Snaptron manufactures at a 44,000-square-foot facility in Windsor with about 50 employees on two shifts. “We do the high-speed punching of the actual metal domes,” says Goodrich. “Of course, we do tape products. That’s what we call our peel-and-place where you have it in an array orientation.”

He adds,”We’re always working on improving our automation and the efficiency of our operators. We continue to develop new equipment for inspection. We’ve got some newer high-speed lines we’ve been working on for the last few years.”

Buoyed by high-volume orders from customers in the medical industry, Snaptron saw sales grow by about 25 percent in 2021. “We had our best year, a record year last year,” says Goodrich.

Snaptron founder Earl Tatman, passed away in February 2022. “He was still here every day,” says Goodrich. “He would just not give up on this company. That instilled a lot in me and other people who have worked here for years. We had a lot of respect for him and miss him dearly.”

Challenges: The rising cost of materials and shipping. “We’re evaluating that weekly,” says Goodrich. “Where we can make some [price] adjustments, we do. If not, we’re trying to maintain cost, because everybody’s in the same boat.”
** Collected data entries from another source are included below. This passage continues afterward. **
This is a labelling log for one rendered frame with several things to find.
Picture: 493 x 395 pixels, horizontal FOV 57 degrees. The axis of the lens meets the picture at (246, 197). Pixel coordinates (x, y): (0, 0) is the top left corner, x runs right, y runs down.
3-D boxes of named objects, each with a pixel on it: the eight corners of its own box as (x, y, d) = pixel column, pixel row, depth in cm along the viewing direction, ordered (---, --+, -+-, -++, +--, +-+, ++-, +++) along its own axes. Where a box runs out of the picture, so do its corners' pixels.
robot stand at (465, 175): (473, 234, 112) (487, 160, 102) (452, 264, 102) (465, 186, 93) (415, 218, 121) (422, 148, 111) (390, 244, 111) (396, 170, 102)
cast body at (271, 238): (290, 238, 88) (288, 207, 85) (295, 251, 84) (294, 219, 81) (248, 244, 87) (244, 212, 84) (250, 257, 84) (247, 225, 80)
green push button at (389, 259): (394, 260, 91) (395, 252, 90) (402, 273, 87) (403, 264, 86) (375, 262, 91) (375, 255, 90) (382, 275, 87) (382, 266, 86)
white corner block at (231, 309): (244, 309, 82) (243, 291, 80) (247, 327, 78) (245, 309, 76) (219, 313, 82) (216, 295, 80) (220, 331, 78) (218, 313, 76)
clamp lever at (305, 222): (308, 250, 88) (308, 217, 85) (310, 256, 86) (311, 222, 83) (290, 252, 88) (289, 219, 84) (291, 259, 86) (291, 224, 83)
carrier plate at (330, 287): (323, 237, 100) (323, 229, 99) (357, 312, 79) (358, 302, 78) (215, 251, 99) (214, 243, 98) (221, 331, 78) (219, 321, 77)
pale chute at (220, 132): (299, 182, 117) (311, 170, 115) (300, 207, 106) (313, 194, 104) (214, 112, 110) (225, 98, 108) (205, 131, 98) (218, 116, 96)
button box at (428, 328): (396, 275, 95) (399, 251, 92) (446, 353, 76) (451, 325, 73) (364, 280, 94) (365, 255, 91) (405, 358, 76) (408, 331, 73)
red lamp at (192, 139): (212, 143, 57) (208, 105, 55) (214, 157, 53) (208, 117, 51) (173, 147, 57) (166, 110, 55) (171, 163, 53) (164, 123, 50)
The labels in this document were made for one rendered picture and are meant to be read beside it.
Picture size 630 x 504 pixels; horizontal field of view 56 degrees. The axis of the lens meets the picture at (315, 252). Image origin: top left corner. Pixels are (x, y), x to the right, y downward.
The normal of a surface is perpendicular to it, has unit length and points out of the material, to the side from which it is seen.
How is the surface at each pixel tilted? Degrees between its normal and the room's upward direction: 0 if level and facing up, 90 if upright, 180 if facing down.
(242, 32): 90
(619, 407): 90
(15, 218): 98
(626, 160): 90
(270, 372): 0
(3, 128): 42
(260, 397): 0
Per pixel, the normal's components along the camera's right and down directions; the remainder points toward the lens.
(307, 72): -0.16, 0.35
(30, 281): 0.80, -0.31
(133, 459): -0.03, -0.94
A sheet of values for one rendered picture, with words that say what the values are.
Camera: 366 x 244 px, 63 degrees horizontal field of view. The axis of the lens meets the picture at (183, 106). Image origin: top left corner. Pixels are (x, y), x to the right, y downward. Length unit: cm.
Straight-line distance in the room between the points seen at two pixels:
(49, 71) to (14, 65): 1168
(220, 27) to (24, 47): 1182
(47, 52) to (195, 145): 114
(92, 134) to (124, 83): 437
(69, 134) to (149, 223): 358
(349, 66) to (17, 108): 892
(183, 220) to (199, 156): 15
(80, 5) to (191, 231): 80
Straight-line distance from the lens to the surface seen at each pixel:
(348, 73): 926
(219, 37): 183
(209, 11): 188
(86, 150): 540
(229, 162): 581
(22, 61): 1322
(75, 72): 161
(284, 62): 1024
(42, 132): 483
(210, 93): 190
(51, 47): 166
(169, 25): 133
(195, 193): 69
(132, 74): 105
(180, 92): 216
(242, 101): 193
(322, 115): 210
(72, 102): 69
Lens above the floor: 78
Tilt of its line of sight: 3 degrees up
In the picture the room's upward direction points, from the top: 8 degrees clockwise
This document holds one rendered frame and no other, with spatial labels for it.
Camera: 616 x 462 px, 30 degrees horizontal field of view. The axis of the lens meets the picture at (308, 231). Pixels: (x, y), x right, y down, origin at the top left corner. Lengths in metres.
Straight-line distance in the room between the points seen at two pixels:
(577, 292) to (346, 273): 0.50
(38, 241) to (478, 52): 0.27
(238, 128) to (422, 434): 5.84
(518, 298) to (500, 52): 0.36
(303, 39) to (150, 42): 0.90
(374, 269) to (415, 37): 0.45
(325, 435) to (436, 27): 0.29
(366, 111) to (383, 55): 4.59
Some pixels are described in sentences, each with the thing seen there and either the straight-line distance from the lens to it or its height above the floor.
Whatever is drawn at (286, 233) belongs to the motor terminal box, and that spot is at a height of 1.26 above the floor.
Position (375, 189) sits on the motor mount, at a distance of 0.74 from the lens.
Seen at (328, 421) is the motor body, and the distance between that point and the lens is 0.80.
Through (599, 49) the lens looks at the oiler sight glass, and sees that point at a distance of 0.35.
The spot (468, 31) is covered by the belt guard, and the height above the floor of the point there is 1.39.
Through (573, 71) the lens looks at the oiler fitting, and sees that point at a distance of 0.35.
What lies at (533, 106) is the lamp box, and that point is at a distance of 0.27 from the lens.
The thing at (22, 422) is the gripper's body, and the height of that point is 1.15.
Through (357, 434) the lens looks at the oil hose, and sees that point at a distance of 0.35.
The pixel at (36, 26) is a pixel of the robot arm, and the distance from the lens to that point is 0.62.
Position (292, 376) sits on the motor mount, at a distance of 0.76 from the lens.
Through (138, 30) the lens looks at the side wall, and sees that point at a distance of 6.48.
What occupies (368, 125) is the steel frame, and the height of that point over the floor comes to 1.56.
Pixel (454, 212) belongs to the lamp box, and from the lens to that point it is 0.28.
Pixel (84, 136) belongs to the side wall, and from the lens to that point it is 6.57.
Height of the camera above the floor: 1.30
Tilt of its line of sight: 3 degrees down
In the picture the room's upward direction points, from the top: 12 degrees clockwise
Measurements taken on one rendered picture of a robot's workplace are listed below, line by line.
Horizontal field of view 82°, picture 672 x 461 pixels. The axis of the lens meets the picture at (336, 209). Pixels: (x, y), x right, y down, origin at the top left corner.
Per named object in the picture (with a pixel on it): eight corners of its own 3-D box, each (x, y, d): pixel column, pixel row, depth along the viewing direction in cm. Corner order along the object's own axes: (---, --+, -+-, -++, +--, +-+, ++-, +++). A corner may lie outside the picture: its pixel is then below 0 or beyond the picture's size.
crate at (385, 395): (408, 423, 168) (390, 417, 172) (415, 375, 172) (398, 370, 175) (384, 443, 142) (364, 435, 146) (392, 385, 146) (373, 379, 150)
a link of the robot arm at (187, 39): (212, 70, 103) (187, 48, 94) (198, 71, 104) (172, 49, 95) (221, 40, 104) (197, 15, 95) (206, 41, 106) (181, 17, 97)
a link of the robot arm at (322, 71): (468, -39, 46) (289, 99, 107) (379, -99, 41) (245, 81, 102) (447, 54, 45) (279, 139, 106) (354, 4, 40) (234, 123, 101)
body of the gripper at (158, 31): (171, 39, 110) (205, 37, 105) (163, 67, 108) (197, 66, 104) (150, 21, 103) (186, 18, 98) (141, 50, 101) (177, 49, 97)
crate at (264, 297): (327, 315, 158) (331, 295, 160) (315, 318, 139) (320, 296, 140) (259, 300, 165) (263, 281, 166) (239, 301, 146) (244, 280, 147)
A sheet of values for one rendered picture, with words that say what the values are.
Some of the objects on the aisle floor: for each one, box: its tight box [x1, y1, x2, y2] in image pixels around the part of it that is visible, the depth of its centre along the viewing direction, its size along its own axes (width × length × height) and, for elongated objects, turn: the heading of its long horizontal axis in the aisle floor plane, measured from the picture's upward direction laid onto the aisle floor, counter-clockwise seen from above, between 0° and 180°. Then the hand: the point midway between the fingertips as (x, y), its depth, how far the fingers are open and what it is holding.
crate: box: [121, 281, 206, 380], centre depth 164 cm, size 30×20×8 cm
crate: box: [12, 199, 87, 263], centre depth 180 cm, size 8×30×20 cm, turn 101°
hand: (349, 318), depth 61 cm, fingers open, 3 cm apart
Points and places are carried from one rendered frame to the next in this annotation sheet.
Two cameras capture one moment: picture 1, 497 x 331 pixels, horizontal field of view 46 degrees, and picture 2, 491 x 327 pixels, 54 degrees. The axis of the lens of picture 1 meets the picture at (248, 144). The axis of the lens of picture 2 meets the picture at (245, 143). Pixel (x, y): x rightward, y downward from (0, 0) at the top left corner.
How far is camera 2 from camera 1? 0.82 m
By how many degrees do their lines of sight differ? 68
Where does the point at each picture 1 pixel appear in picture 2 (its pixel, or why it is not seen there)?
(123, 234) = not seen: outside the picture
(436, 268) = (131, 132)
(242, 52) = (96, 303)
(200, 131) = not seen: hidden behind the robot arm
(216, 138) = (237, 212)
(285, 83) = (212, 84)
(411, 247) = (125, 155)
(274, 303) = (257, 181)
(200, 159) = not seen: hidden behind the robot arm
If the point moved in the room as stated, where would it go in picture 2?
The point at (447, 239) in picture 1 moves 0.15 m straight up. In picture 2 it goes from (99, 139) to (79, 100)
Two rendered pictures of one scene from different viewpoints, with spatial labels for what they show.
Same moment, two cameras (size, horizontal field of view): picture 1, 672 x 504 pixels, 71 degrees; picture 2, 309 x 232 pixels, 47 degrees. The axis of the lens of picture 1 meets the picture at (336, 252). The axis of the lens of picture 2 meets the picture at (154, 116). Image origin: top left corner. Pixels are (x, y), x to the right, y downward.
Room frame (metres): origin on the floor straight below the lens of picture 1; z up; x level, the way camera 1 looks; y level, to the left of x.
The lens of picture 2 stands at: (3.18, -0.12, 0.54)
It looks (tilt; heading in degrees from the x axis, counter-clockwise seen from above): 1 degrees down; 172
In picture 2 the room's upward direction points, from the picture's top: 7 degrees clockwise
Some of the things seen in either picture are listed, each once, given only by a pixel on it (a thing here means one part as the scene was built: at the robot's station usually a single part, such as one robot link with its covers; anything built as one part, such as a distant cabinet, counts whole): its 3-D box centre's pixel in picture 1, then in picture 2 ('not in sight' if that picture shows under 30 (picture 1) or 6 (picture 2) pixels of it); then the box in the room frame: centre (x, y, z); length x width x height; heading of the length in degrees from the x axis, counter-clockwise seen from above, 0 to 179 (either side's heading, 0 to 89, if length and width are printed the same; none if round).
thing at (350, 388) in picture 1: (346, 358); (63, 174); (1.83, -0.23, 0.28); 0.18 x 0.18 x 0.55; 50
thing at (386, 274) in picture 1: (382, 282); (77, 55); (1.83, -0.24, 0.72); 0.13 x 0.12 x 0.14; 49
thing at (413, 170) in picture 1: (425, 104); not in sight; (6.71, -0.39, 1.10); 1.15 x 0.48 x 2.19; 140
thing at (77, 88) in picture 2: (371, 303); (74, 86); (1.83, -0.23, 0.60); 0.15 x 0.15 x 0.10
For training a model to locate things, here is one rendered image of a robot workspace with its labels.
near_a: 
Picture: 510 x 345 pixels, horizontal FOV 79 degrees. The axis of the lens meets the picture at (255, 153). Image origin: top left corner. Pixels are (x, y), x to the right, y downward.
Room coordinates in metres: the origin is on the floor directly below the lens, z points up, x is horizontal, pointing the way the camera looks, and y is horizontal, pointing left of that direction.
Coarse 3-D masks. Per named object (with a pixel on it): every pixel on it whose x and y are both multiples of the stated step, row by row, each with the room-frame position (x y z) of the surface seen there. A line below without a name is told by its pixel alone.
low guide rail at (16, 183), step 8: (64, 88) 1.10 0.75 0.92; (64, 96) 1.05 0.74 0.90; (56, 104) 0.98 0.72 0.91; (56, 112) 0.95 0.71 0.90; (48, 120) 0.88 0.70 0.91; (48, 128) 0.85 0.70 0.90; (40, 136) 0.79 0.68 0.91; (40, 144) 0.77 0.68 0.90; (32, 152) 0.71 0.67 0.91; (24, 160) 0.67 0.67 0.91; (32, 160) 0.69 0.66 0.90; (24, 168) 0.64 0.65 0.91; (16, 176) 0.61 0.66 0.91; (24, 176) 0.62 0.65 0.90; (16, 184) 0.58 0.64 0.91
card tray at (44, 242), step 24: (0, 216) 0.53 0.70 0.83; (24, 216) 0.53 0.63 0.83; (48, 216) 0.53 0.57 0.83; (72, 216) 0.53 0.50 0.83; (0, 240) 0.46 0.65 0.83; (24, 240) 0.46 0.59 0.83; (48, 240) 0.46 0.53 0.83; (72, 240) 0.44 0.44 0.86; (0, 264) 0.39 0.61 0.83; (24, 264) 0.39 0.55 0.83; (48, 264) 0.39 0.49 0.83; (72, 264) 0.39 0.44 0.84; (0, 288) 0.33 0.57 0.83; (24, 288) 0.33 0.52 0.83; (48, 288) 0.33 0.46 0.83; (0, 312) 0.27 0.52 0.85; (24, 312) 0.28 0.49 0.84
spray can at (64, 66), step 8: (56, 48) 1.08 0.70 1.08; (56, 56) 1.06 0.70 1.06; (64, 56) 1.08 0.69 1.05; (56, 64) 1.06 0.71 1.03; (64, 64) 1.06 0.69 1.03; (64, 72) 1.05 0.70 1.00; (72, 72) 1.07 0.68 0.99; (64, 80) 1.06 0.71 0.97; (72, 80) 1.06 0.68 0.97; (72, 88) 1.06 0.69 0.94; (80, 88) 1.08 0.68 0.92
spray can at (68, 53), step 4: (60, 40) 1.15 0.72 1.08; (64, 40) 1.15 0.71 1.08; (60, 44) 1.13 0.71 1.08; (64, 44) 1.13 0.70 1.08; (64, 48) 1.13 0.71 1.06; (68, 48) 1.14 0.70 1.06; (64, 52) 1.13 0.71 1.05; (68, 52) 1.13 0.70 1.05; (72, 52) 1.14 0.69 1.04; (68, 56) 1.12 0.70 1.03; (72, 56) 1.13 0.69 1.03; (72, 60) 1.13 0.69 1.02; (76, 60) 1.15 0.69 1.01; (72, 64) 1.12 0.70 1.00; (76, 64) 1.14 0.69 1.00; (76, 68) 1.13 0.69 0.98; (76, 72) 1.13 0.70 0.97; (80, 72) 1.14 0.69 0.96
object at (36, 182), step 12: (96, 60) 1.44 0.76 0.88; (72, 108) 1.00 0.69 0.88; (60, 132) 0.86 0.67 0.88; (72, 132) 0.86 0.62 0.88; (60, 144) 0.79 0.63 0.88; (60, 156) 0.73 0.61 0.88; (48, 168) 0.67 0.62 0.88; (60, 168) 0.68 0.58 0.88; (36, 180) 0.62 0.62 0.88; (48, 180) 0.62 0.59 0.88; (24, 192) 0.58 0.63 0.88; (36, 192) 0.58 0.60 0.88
Opportunities: New products, as well as an opportunity to benefit from a possible boom in automotive as supply chain bottlenecks ease.

“We’re developing a solderable dome switch solution,” says Kangos. “Right now, our customers are adhering the dome to a circuit board using tape. Soldering it would make it part of the assembly process for a lot of these high-volume projects.”

Adds Goodrich: “That could double our volumes. It could be 150 million units alone with this one product line.” He also cites demand for medical testing devices to continue to catalyze growth “for not just COVID, but everything.”

Kangos also points to opportunities in wearables and other emerging technology interfaces. “We’re always trying to study that and be on the forefront,” says Kangos.

Needs: Space. “From our standpoint, our facility is at its limit,” says Goodrich, forecasting an expansion in 2024. “Our owners do have more acreage here on this campus. They’re looking to build some more units.”